■ PROBLEM:
Copy precisely the first line of the material below and every later line, stopping with the line that contains "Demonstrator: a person".

+===+

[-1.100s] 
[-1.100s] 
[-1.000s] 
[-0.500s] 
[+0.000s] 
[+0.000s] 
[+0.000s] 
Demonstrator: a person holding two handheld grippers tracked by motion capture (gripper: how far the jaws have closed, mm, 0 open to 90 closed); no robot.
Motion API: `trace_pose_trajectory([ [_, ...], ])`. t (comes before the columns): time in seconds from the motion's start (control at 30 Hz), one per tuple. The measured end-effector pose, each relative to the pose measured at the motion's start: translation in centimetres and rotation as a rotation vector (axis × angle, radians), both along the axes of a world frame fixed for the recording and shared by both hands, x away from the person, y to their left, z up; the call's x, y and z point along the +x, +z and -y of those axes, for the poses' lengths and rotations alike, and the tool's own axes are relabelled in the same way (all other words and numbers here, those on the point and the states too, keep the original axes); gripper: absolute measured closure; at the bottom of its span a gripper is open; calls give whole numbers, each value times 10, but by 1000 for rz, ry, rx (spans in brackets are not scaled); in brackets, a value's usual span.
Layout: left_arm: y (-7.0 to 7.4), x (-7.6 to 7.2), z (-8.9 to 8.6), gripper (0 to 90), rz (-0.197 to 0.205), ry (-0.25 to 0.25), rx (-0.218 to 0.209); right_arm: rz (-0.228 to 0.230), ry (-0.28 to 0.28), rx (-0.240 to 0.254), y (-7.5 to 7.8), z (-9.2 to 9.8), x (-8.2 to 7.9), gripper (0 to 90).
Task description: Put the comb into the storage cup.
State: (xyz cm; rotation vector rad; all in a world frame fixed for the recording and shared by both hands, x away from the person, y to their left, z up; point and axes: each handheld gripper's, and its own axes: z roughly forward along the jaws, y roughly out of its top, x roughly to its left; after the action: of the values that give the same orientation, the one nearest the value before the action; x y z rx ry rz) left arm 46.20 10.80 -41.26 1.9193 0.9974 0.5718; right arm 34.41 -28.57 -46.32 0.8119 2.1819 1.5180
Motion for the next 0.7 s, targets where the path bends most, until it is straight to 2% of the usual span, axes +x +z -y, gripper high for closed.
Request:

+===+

■ SOLUTION FOR THIS PROBLEM:
[-1.100s] 
[-1.100s] 
[-1.000s] 
[-0.500s] 
[+0.000s] 
[+0.000s] 
[+0.000s] 
Demonstrator: a person holding two handheld grippers tracked by motion capture (gripper: how far the jaws have closed, mm, 0 open to 90 closed); no robot.

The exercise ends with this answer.